Given the public nature of many housing association offices, David Bookbinder suggests they should be subject to the same coronavirus restrictions as libraries and community centres.

David Bookbinder: Offices or public buildings? The Covid conundrum for housing associations

David Bookbinder

For any type of business or organisation, it goes without saying that navigating through the various ups and downs of the last 15 months has been tricky.

But for the likes of gyms, hairdressers, cinemas and bingo halls, they at least know where they stand because the official guidance mentions them specifically.

Housing association offices aren’t, and have never been, specified in the guidance, and you can understand that it’s just not possible to cover every type of organisation.

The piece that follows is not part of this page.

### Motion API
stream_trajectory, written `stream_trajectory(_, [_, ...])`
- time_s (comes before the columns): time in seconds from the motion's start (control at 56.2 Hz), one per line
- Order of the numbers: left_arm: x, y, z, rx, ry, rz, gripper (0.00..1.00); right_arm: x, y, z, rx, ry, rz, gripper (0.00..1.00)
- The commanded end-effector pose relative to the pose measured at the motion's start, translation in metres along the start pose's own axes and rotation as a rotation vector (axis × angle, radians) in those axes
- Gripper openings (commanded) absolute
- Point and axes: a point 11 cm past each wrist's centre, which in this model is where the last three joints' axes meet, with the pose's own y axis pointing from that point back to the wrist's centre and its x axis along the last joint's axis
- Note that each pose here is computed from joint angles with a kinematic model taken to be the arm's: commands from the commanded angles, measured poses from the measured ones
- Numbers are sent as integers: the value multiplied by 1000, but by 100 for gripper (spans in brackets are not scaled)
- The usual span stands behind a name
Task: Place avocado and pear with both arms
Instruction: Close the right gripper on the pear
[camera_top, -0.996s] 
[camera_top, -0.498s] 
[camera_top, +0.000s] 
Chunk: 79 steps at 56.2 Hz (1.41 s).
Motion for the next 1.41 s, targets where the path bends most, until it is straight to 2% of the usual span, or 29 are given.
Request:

There are advantages to not being specified, as it can give some leeway for a flexible approach which suits local circumstances. As community based housing associations, our members have tried hard to get the balance right, making limited use of offices as a base for staff involved in essential services (and there’s been some flexibility to self-define this too), with maintenance staff now included in this more recently.

But looking again at the Scottish Government’s guidance on the different levels, you can see the conundrum. Many associations see entering Level 0 as the most explicit signal that a fuller (but not full) return to offices can begin. The exact wording in the guidance is ‘a limited and phased return to offices’.

But is that really what our focus should be? Are we merely ‘offices’? I see ‘offices’ as mainly denoting buildings where workers work but the public generally doesn’t visit – for example an insurance company’s office in the city centre.

Might we fit better into the category of public buildings such as libraries and community centres, which can now open across Scotland in Level 2 and below? People sometimes need and want to visit our offices.

Did we really intend to end up with the situation where you can get your hair done, go the library, gym or bingo hall but not your local housing association office? And if the office is in a community centre, you can go to part of the centre but not to the HA office?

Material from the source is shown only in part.